Comment by wodenokoto
17 days ago
Temperature changes the distribution that is sampled, not if a distribution is sampled.
Temperature changes the softmax equation[1], not weather or not you are sampling from the softmax result or choosing the highest probability. IBM's documentation corroborates this, saying you need to set do_sample to True in order for the temperature to have any effect, e.g., T changes how we sample, not if we sample [2].
A similar discussion on openai forum also claim that the RNG might be in a different state from run to run, although I am less sure about that [3]
[1] https://pelinbalci.com/2023/10/16/Temperature_parameter.html
[2] https://www.ibm.com/think/topics/llm-temperature#:~:text=The...
[3] https://community.openai.com/t/clarifications-on-setting-tem...

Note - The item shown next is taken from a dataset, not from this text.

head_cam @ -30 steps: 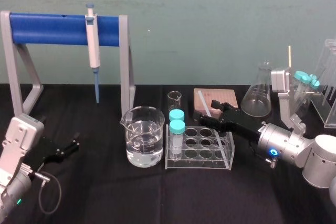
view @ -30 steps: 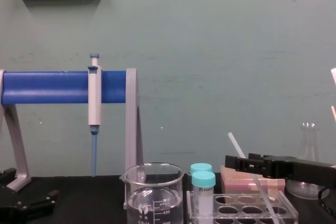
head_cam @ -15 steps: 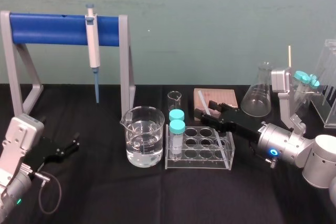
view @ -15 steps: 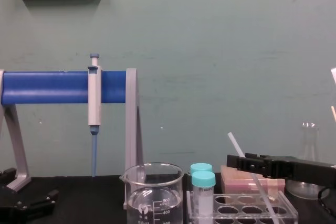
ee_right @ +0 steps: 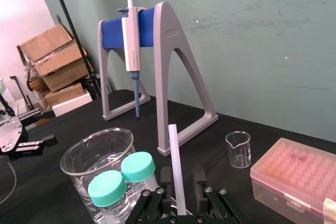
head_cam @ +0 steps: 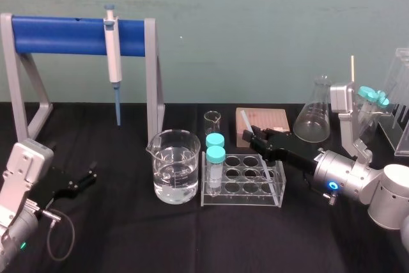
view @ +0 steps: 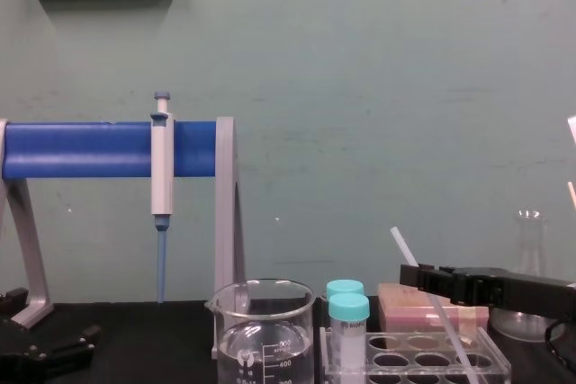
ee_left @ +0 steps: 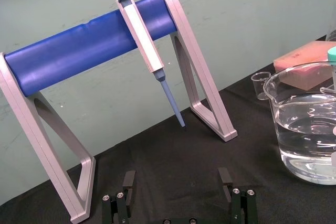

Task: Pick up the stirring rod with one hand, then place it down.

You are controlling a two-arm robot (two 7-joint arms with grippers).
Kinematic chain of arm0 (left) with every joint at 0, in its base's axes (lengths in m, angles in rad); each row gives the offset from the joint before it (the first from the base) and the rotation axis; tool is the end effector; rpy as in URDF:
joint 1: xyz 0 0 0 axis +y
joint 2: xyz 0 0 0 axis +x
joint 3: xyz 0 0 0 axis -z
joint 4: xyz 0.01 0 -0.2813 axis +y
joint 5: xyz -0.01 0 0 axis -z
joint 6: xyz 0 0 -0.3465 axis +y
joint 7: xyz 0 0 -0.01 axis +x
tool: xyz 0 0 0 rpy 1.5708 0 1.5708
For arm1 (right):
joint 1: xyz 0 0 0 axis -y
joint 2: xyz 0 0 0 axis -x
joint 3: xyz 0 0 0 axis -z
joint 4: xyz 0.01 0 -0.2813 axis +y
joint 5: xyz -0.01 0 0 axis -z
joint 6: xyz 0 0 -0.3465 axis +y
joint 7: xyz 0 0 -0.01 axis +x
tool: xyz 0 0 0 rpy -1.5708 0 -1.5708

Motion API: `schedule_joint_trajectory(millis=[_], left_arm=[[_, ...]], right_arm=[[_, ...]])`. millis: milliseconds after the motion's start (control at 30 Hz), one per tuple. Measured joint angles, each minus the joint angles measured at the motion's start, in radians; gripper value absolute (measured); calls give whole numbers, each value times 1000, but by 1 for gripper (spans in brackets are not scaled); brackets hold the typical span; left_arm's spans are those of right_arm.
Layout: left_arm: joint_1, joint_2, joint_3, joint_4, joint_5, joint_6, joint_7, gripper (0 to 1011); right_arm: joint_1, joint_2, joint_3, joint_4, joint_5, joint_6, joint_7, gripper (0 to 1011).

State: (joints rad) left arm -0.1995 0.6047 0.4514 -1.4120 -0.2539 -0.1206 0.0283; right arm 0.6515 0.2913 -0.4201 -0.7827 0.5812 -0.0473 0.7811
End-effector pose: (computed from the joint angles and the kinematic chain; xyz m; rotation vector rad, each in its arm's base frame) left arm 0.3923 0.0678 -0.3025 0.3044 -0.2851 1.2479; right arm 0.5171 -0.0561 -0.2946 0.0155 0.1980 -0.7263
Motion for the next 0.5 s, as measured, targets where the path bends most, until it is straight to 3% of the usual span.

I have dealt with traditional ML models in the past and things like tensorflow non-reproducibility. Managed to make them behave reproducibly. This is a very basic requirement. If we cannot even have that or people who deal with Gemini or similar models do not even know why they don't deliver reproducible results ... This seems very bad. It becomes outright unusable for anyone wanting to do research with reliable result. We already have a reproducibility crisis, because researchers often do not have the required knowledge to properly handle their tooling and would need a knowledgeable engineer to set it up. Only that most engineers don't know either and don't show enough attention to the detail to make reproducible software.
Your response is correct. However, you can choose to not sample from the distribution. You can have a rule to always choose the token with the highest probability generated by the softmax layer.
This approach should make the LLM deterministic regardless of the temperature chosen.
P.S. Choosing lower and lower temperatures will make the LLM more deterministic but it will never be totally deterministic because there will always be some probability in other tokens. Also it is not possible to use temperature as exactly 0 due to exp(1/T) blowup. Like I mentioned above, you could avoid fiddling with temperature and just decide to always choose token with highest probability for full determinism.
There are probably other more subtle things that might make the LLM non-deterministic from run to run though. It could be due to some non-deterministism in the GPU/CPU hardware. Floating point is very sensitive to ordering.
TL;DR for as much determinism as possible just choose token with highest probability (i.e. dont sample the distribution).